What is the evidence for this? Plenty of high-performance systems software (browsers, kernels, web servers, you name it) has been written in Rust. Also Rust does support runtime borrow-checking with Rc<RefCell<_>>. It's just less ergonomic than references, but it works just fine.



Anyone that works on e.g. database kernels that do direct DMA (i.e. all the high-performance ones) experiences this. The silicon doesn’t care about your programming language’s ownership model and will violate it at will. You can’t fix it in the language, you have to accept the behavior of the silicon. Lifetimes are intrinsically ambiguous because objects have neither a consistent nor persistent memory address, a pretty standard property in databases, and a mandatory property of large databases. Yes, you can kind of work around it in idiomatic Rust but performance will not be anything like comparable if you do. You have to embrace the nature of the thing.

The near impossibility of building a competitive high-performance I/O scheduler in safe Rust is almost a trope at this point in serious performance-engineering circles.

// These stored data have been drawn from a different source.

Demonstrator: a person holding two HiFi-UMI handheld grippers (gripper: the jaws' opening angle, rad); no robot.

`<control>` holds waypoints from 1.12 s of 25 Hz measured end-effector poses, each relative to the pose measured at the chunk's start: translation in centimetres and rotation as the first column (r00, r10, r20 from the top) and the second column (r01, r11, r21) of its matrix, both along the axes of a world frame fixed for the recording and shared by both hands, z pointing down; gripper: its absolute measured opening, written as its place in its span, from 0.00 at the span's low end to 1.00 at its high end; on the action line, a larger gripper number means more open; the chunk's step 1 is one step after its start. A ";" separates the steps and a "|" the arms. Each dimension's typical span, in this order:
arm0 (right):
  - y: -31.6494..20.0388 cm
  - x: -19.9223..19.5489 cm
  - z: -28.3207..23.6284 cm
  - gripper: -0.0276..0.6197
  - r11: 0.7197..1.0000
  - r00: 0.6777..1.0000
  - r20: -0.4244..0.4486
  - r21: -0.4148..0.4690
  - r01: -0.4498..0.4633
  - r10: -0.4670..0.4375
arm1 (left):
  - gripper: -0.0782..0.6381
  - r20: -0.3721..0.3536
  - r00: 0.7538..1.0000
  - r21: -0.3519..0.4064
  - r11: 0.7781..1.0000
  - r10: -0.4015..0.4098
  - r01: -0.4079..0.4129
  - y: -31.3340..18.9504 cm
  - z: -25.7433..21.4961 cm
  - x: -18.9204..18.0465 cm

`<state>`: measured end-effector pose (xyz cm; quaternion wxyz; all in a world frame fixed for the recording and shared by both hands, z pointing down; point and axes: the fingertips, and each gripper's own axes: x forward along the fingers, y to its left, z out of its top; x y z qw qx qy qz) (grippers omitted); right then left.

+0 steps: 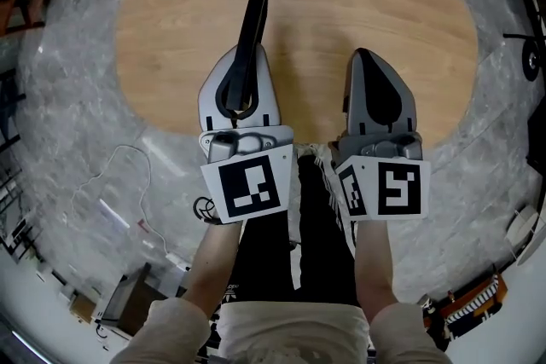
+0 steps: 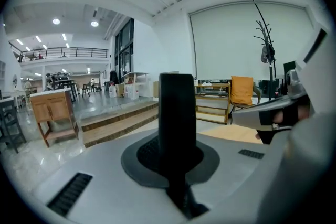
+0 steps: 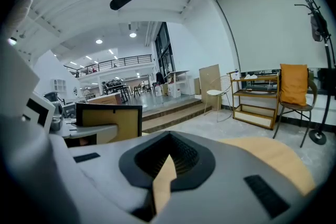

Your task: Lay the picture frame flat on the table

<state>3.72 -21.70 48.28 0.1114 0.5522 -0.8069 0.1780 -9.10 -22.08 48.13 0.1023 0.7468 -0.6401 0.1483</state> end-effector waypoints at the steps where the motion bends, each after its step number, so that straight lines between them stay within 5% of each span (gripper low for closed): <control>1: 0.1 0.0 0.2 0.05 1.000 1.000 -0.001 -0.004 0.002 -0.002 | 0.14 -0.020 1.000 -0.012 1.000 -0.008 0.007 0.2 0.3 0.0; 14: 0.4 0.6 0.3 0.05 1.000 1.000 -0.002 -0.010 0.006 -0.006 | 0.14 0.035 0.999 -0.071 0.997 0.032 -0.029 0.3 2.0 1.0; 20: 0.6 0.9 0.7 0.05 1.000 1.000 -0.004 -0.018 0.023 -0.023 | 0.14 0.241 0.960 -0.141 0.984 0.141 -0.109 -0.1 4.1 1.8; 24: 1.0 1.6 1.0 0.05 0.999 1.000 0.016 -0.025 0.024 -0.023 | 0.14 0.416 0.879 -0.188 0.968 0.233 -0.168 -0.5 6.3 2.9; 28: 1.5 2.3 1.5 0.05 0.999 1.000 -0.003 -0.036 0.023 -0.023 | 0.14 0.648 0.676 -0.251 0.937 0.350 -0.244 -1.3 8.9 4.2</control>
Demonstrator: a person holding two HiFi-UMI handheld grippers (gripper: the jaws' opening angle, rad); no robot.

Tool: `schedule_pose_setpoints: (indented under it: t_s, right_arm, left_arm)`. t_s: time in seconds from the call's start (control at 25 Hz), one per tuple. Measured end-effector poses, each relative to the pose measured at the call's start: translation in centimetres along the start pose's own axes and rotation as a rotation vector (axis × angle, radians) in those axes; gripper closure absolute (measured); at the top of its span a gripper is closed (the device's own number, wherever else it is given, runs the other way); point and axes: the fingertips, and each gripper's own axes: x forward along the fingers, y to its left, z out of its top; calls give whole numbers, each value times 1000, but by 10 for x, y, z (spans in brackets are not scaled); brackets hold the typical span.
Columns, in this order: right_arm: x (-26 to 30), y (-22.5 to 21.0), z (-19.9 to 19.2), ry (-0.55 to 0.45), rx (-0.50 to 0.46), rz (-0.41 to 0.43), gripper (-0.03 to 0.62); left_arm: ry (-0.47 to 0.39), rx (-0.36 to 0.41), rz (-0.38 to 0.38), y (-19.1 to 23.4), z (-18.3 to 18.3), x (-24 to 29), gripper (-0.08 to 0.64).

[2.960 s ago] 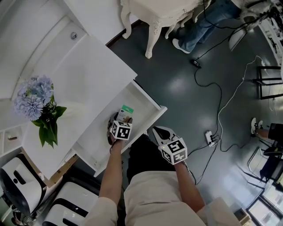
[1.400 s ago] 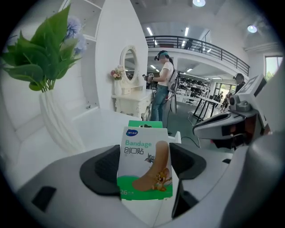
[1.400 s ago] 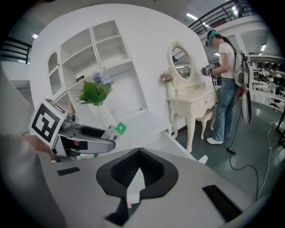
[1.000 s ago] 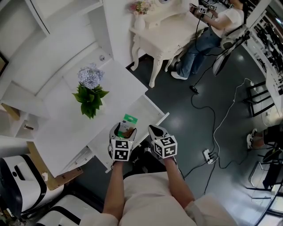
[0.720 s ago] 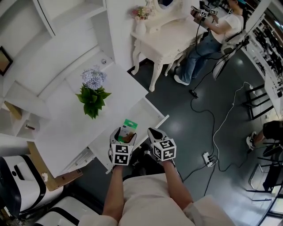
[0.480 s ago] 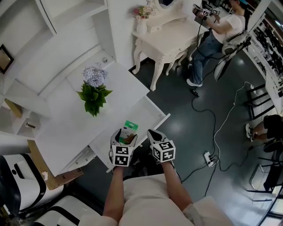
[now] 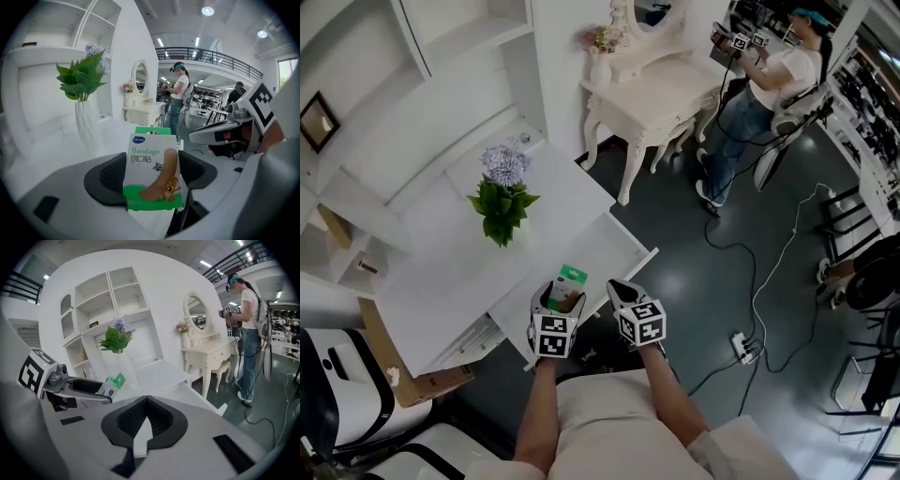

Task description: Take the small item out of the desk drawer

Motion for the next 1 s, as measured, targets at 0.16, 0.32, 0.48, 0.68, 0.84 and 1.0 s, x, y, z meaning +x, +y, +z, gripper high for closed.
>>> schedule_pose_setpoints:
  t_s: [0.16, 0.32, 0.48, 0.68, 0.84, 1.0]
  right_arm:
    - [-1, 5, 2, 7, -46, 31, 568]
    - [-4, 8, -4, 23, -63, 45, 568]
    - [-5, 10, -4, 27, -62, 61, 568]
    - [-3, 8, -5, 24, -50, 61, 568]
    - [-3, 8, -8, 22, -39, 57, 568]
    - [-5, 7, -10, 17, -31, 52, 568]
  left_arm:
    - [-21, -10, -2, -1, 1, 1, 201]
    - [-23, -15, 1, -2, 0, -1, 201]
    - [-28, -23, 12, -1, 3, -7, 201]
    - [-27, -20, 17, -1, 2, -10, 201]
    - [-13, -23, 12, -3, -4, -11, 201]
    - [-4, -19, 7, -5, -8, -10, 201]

To be clear, C++ is not exactly comfortable with this either but it acknowledges that these cases exist and provides tools to manage it. Rust, not so much.


New DB's like Tigerbeetle are written in Zig. Memory control was one of the prime reasons. Rust's custom allocators for the standard library have been a WIP for a decade now.


You can always fall back to unsafe. Again, there are very few workloads that C/C++ can support which Rust cannot.